One challenge most data integrators eventually face is the need to spread data down to different time periods. This could mean spreading weekly data down to days, or multi-week events down to individual weeks. This can be challenging with traditional databases since spreading typically involves generating an unspecified number of new rows of data which SQL is not really designed to do.
The scenario I’ll show today is one we often encounter while processing promotional data as part of our Promo Advantage(TM) service. We often need to spread multi-week promotional spending data down to a weekly level in order to align it with weekly sales data. Thus if a client spent $10,000 on a four week event ending 8/22/15, we need to split that transaction into four separate rows of weekly data assigning a quarter of the total spending to each week.
Below is a snapshot of some of the spending data we receive.
The challenge is that each event consists of a different number of weeks. Thus Event1 needs to be split into six rows of data, whereas Event5 only needs to be split into two. This would be quite cumbersome to do in SQL, but is actually very easy to do in Alteryx using their handy “Generate Rows” tool. Below is the completed workflow.
The key to the whole process lies with the second tool show, the Generate Rows tool. Below is the configuration screen for this tool. Essentially the generate rows tool is like a Loop While condition for those familiar with programming. It will keep generating new rows of data until a condition is met. It requires three inputs. The initialization expression which in this case is zero, the Loop Expression (at the bottom) which tells it how to increment throughout each iteration, and the Condition which tells it when to stop.
In my case, I’m using this tool to create additional rows with a week offset value that is based on the number of weeks in each spending event. Thus, if I have a four week spending event, I want to end up with four rows of data with offset values of 0, -1, -2, and -3. These offset values will later be used to create actual dates for each week.
Below you can see that the loop expression is set to decrement by 1 or each loop, and the condition tells it to stop when the value reaches 1 greater than the negative number of weeks. (I know this sounds confusing, but the next screenshot should make sense).

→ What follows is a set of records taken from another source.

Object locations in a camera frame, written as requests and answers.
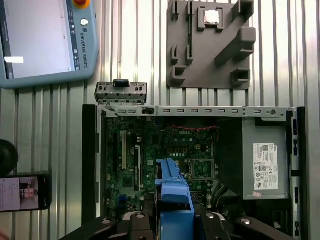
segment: gray 3d printed holder
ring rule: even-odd
[[[248,89],[256,30],[253,0],[236,4],[171,0],[167,14],[167,85]]]

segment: red button
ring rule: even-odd
[[[74,2],[80,6],[83,6],[87,3],[87,0],[74,0]]]

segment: emergency stop button
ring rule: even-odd
[[[89,6],[90,0],[73,0],[76,7],[84,9]]]
[[[83,6],[87,3],[87,0],[74,0],[74,2],[79,6]]]

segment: universal robots logo
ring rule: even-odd
[[[83,28],[81,33],[81,47],[82,47],[83,63],[84,63],[85,69],[88,68],[87,49],[86,49],[86,41],[85,41],[85,33],[87,31],[88,31],[87,28]]]

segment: touchscreen display
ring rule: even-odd
[[[0,212],[38,208],[38,177],[0,178]]]
[[[7,79],[80,70],[72,0],[0,0]]]

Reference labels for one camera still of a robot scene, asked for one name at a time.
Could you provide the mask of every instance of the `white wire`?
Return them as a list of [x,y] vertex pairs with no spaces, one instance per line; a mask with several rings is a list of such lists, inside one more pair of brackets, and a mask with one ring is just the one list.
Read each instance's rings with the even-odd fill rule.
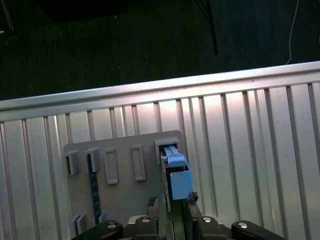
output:
[[297,12],[298,12],[298,7],[299,7],[299,2],[300,0],[296,1],[296,6],[295,6],[295,12],[294,12],[294,17],[293,17],[293,21],[292,21],[292,25],[291,25],[291,31],[290,31],[290,37],[289,37],[289,60],[286,62],[285,65],[287,65],[288,63],[291,62],[292,59],[292,53],[291,53],[291,39],[292,39],[292,32],[294,31],[294,26],[295,26],[295,22],[296,22],[296,16],[297,16]]

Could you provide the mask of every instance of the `silver metal wall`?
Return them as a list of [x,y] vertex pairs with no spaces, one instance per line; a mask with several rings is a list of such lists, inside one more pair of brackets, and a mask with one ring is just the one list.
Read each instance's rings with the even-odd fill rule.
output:
[[0,102],[0,239],[73,236],[68,143],[179,130],[199,207],[320,236],[320,62]]

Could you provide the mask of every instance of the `blue plastic part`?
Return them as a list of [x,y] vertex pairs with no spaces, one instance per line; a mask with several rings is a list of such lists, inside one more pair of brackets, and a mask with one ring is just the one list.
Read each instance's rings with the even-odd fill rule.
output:
[[90,154],[86,156],[86,161],[88,164],[94,222],[97,225],[99,224],[99,217],[101,216],[101,203],[100,203],[97,173],[93,172]]
[[174,146],[164,148],[169,168],[185,167],[188,162],[186,157],[181,154]]
[[188,198],[190,192],[194,191],[191,169],[186,157],[178,149],[171,145],[164,148],[168,168],[184,168],[170,173],[171,192],[173,200]]
[[189,193],[194,191],[190,170],[172,172],[170,180],[173,200],[186,199]]

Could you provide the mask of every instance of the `bolt head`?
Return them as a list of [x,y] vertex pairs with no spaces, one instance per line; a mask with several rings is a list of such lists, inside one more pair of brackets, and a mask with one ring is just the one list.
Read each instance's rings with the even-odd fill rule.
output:
[[247,229],[247,228],[248,228],[248,225],[247,225],[246,223],[244,223],[244,222],[239,222],[239,223],[238,223],[238,226],[239,226],[240,228],[242,228],[242,229]]
[[110,222],[107,227],[108,229],[114,229],[116,226],[117,224],[115,222]]
[[150,222],[150,218],[145,217],[145,218],[142,219],[142,222],[143,223],[148,223],[148,222]]
[[205,216],[204,218],[202,218],[203,221],[205,221],[206,223],[210,223],[212,220],[210,217]]

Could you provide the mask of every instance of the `gray plastic board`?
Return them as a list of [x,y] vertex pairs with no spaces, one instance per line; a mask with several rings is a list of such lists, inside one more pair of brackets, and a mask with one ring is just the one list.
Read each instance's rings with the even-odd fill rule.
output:
[[[92,153],[91,160],[98,169],[97,181],[104,219],[126,225],[130,217],[147,214],[149,198],[165,194],[156,150],[161,142],[177,142],[186,155],[185,141],[177,130],[67,144],[64,154],[69,157],[69,164],[78,169],[78,172],[68,170],[71,174],[67,176],[72,217],[86,214],[84,225],[87,228],[94,226],[86,161],[88,153]],[[72,169],[72,166],[67,166],[68,161],[65,159],[65,167]]]

Below is the output of this tool. Notice how Event1 has now been duplicated into six rows, and the WeekOffset field has been added with values from 0 to -5. Each event has likewise been split into multiple rows based on the number of weeks in the event.
The final step is now accomplished using a formula tool with two formulas. The first calculates a WeeklySpend amount which is simply a fraction of the total spend based on the number of weeks. Thus with a four week event, each week gets 1/4 of the total spend.
The second formula converts the WeekOffset values into actual dates using the DateTimeAdd function. Essentially I count back from the EventWeekEnd value based on the number of days specified by the week offset field. Since the DateTimeAdd function doesn’t support incrementing by weeks, I have to multiply my week offset by 7 and increment by days.
Below is the final result. You can see the new WeekEnding column which goes back five weeks from the original EventEndDate, as well as the WeeklySpend column which contains each week’s share of total spending. This dataset is now ready to be joined onto any other weekly data stream, or rolled up into calendar months, etc.
This data spreading approach can be used in all types of scenarios. If you need to convert four-week periods into calendar months, for example, you can first spread the data down to days and then roll it back up into calendar months or whatever other type of time aggregate you need. Happy spreading!